__Problem to work on__:
Return every line below exactly, leaving nothing out.
━━━━━━━━
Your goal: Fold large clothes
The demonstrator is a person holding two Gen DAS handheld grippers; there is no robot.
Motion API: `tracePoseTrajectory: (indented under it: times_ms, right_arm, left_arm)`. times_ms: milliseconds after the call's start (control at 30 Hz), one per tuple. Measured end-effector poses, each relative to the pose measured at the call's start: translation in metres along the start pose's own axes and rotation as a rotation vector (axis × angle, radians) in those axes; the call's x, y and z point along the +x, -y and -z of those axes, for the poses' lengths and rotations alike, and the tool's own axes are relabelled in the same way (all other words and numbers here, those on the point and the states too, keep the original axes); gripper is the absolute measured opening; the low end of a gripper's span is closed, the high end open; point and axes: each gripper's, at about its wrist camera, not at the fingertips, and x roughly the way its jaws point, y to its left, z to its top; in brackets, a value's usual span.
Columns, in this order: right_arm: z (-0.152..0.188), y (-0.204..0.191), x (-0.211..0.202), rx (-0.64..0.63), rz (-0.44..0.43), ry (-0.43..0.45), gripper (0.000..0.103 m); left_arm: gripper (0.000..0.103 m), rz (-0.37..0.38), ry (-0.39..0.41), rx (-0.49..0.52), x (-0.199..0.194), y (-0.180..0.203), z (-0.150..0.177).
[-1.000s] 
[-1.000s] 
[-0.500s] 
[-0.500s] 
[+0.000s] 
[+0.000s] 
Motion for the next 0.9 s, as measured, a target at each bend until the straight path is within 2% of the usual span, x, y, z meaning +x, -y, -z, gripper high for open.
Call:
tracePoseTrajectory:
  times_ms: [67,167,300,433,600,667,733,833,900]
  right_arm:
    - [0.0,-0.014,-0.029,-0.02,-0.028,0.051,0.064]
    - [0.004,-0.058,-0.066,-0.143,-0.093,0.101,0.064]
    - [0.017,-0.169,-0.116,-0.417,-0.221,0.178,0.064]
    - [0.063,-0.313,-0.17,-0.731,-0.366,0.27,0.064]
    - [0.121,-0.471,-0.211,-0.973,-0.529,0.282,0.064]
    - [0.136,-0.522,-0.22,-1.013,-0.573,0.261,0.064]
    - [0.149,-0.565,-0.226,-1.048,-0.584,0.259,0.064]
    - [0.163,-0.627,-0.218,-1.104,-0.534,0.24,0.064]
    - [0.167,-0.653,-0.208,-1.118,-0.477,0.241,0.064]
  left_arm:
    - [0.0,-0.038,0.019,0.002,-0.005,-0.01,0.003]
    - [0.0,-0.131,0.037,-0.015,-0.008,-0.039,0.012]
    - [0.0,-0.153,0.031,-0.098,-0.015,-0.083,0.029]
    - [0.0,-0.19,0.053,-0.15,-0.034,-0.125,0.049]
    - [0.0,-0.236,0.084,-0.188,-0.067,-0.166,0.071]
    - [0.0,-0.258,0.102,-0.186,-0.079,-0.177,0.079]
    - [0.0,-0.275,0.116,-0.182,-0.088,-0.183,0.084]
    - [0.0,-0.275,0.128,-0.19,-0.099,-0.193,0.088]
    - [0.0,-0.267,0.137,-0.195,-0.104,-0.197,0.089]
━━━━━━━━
__Your response__:
Your goal: Fold large clothes
The demonstrator is a person holding two Gen DAS handheld grippers; there is no robot.
Motion API: `tracePoseTrajectory: (indented under it: times_ms, right_arm, left_arm)`. times_ms: milliseconds after the call's start (control at 30 Hz), one per tuple. Measured end-effector poses, each relative to the pose measured at the call's start: translation in metres along the start pose's own axes and rotation as a rotation vector (axis × angle, radians) in those axes; the call's x, y and z point along the +x, -y and -z of those axes, for the poses' lengths and rotations alike, and the tool's own axes are relabelled in the same way (all other words and numbers here, those on the point and the states too, keep the original axes); gripper is the absolute measured opening; the low end of a gripper's span is closed, the high end open; point and axes: each gripper's, at about its wrist camera, not at the fingertips, and x roughly the way its jaws point, y to its left, z to its top; in brackets, a value's usual span.
Columns, in this order: right_arm: z (-0.152..0.188), y (-0.204..0.191), x (-0.211..0.202), rx (-0.64..0.63), rz (-0.44..0.43), ry (-0.43..0.45), gripper (0.000..0.103 m); left_arm: gripper (0.000..0.103 m), rz (-0.37..0.38), ry (-0.39..0.41), rx (-0.49..0.52), x (-0.199..0.194), y (-0.180..0.203), z (-0.150..0.177).
[-1.000s] 
[-1.000s] 
[-0.500s] 
[-0.500s] 
[+0.000s] 
[+0.000s] 
Motion for the next 0.9 s, as measured, a target at each bend until the straight path is within 2% of the usual span, x, y, z meaning +x, -y, -z, gripper high for open.
Call:
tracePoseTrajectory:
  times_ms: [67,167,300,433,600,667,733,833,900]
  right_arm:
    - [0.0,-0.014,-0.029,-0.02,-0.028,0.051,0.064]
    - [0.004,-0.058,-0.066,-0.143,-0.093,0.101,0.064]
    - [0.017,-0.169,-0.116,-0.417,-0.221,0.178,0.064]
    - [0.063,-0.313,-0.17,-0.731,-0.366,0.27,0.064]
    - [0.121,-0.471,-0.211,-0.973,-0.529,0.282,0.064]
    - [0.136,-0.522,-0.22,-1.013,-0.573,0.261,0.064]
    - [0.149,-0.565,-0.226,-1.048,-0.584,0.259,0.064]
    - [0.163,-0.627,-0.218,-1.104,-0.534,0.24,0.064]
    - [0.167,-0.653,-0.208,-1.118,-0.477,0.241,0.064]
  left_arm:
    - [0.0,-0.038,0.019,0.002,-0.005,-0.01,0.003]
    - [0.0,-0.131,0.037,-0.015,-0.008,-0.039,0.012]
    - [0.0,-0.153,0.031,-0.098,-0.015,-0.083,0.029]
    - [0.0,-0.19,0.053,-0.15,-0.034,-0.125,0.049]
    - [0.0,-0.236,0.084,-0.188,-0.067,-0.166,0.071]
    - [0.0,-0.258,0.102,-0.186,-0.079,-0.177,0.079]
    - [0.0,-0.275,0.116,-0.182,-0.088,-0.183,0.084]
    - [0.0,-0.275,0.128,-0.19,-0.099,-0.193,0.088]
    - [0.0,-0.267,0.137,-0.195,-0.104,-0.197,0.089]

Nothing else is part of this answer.